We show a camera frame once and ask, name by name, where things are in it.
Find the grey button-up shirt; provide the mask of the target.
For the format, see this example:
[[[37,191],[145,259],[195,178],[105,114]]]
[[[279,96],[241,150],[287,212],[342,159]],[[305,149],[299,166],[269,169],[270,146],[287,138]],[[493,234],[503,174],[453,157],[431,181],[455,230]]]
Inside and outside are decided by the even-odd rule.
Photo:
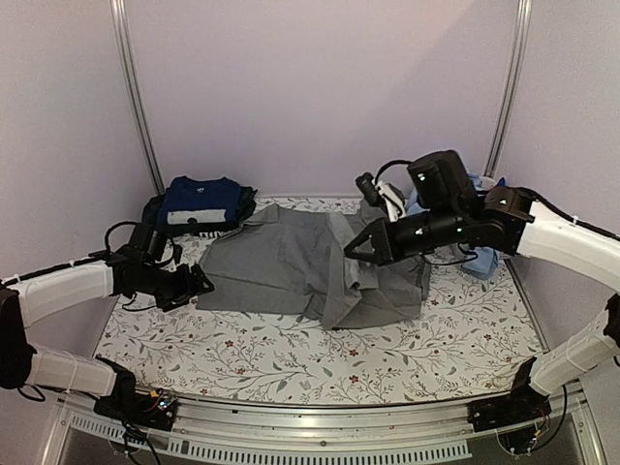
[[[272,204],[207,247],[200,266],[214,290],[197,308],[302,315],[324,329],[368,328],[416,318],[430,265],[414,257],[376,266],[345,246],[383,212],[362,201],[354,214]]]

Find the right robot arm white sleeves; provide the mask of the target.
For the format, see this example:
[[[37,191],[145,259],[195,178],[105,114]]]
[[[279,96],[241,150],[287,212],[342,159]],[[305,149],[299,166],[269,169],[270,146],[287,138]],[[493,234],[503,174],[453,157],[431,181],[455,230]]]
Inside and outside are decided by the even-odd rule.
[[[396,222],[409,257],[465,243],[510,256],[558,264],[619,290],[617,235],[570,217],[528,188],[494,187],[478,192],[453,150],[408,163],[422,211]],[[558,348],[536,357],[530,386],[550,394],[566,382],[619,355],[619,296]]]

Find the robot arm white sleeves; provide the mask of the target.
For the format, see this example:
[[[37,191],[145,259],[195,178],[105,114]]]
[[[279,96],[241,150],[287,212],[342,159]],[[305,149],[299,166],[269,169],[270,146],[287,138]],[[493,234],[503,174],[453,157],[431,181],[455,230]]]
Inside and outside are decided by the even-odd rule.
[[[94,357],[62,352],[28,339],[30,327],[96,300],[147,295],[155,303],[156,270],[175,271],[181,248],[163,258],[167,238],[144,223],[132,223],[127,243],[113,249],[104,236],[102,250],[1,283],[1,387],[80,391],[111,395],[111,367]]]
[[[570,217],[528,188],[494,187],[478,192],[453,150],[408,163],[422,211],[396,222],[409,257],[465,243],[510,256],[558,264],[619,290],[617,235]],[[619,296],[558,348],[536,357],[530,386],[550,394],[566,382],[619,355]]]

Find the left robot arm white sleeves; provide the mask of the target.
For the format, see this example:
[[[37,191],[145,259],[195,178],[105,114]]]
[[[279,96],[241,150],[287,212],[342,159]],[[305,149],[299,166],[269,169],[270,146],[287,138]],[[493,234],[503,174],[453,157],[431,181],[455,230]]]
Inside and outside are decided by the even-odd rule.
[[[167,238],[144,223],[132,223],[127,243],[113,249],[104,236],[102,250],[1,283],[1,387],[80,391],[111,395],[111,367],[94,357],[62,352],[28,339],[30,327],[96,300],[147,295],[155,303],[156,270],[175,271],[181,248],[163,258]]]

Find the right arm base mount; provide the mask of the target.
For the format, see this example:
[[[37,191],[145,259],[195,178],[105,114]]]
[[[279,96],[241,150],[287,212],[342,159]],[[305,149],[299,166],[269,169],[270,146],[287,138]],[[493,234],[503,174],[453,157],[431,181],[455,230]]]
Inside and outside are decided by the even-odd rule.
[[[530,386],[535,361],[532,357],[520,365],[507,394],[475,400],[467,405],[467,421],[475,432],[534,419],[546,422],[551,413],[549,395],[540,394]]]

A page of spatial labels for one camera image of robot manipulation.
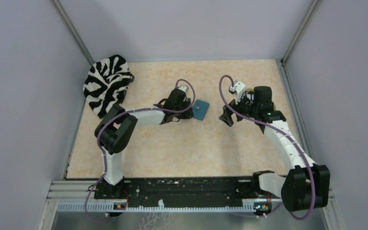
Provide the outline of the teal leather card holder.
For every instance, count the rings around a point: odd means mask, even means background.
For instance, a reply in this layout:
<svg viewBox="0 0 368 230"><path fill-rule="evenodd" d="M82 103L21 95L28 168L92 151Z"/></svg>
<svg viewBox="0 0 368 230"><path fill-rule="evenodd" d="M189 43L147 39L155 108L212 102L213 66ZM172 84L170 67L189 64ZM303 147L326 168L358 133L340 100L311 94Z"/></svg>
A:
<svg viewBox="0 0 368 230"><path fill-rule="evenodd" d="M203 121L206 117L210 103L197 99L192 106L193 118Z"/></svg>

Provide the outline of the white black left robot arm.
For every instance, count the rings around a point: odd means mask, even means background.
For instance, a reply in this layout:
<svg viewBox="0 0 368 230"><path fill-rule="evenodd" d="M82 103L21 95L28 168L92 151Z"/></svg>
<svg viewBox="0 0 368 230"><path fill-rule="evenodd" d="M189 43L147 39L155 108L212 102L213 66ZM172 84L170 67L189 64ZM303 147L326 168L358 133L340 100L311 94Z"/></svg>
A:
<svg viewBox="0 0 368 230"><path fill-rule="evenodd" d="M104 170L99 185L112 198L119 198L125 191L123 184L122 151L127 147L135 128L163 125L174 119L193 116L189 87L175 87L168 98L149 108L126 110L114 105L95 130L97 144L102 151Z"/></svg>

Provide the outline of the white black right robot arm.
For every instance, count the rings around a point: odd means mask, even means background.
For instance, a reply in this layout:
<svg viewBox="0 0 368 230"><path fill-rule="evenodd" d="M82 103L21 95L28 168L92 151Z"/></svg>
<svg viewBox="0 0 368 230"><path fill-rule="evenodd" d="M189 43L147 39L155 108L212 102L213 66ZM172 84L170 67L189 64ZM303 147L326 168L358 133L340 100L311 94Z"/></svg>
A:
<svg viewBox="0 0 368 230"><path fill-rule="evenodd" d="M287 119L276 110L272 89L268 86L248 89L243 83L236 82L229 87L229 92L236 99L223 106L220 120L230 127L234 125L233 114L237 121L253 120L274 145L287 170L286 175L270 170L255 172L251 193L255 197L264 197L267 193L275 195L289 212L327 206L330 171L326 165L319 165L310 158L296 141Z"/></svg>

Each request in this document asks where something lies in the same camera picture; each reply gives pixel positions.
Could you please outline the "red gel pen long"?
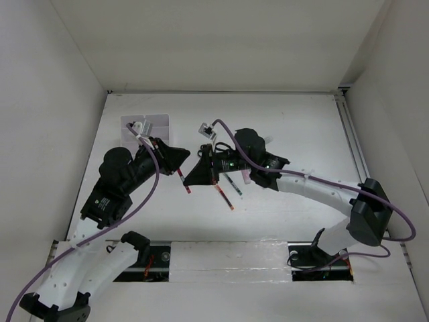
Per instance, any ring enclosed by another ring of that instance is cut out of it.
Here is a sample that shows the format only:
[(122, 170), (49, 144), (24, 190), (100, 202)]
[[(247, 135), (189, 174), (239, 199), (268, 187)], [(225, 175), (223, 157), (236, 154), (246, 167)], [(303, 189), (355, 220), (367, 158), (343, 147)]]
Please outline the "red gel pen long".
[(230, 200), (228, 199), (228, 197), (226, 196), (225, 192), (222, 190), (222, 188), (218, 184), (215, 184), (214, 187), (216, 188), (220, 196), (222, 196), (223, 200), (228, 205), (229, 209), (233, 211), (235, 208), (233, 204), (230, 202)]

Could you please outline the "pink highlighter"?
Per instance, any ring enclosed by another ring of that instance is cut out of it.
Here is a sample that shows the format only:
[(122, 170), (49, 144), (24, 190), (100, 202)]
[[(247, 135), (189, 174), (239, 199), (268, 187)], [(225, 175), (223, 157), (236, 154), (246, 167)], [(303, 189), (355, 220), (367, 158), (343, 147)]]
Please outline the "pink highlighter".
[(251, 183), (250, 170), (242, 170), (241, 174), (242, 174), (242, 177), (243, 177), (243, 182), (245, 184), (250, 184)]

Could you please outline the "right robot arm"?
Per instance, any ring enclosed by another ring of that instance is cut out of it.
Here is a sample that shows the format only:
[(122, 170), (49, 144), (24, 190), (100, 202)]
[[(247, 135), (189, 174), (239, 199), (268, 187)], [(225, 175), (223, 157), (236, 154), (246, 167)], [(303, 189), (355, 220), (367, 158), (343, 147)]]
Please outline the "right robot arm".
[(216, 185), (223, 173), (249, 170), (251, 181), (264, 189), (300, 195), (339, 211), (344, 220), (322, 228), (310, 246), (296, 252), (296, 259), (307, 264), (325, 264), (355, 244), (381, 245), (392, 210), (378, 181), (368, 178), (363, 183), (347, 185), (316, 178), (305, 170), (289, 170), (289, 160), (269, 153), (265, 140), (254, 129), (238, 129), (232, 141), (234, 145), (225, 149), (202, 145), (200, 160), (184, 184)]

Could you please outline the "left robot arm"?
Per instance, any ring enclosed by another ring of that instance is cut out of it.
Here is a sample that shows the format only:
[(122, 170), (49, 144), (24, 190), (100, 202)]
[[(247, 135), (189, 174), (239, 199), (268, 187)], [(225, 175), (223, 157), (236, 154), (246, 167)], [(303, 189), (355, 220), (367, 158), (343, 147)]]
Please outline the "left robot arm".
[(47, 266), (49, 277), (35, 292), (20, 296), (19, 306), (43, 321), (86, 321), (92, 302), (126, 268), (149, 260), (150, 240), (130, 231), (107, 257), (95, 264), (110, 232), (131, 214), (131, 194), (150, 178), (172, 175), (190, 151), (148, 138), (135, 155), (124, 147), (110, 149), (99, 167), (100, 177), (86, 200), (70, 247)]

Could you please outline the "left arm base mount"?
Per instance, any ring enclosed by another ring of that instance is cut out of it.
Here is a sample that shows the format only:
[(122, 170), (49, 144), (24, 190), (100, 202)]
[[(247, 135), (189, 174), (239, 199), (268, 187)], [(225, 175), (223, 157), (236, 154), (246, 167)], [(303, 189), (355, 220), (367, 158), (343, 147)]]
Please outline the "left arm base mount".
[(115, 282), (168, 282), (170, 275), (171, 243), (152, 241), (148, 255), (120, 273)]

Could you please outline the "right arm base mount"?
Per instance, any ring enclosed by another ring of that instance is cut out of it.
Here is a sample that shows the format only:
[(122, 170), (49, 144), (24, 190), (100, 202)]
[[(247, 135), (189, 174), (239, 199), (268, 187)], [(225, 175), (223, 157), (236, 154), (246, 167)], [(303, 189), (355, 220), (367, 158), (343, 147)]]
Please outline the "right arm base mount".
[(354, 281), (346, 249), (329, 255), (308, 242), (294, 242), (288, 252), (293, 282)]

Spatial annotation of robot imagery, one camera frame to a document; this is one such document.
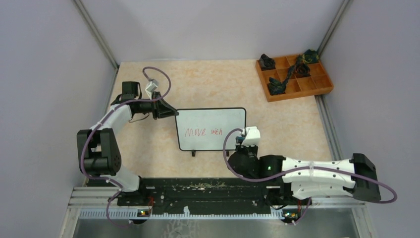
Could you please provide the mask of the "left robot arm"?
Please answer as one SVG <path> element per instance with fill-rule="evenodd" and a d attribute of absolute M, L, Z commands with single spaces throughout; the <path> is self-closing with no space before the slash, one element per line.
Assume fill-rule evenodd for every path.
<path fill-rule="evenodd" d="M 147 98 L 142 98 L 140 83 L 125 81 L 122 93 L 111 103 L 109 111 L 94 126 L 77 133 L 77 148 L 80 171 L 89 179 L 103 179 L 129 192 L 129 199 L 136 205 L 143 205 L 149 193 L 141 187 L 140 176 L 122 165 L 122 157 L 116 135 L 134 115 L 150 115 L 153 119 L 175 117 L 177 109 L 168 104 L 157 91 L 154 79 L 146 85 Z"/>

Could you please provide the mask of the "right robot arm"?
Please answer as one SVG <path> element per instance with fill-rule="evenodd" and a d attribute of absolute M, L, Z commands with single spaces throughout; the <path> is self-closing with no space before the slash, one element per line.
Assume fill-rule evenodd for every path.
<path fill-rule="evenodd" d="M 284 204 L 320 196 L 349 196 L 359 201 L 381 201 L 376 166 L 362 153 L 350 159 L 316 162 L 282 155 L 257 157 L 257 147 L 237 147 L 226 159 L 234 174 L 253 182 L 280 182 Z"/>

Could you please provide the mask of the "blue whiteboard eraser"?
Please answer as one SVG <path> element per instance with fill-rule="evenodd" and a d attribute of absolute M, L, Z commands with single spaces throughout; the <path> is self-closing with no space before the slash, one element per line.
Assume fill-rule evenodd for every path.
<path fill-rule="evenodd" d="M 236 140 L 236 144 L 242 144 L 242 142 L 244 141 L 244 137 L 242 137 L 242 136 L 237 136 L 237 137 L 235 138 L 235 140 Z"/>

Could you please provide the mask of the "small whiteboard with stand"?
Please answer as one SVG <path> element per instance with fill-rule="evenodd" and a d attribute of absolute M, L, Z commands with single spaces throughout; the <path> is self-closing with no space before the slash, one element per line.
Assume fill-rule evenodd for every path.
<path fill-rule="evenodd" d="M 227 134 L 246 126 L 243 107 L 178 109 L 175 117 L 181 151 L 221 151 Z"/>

- **What is required**: State the count of lines above containing the string "whiteboard", and add nothing to it.

- **Response to this task**: 2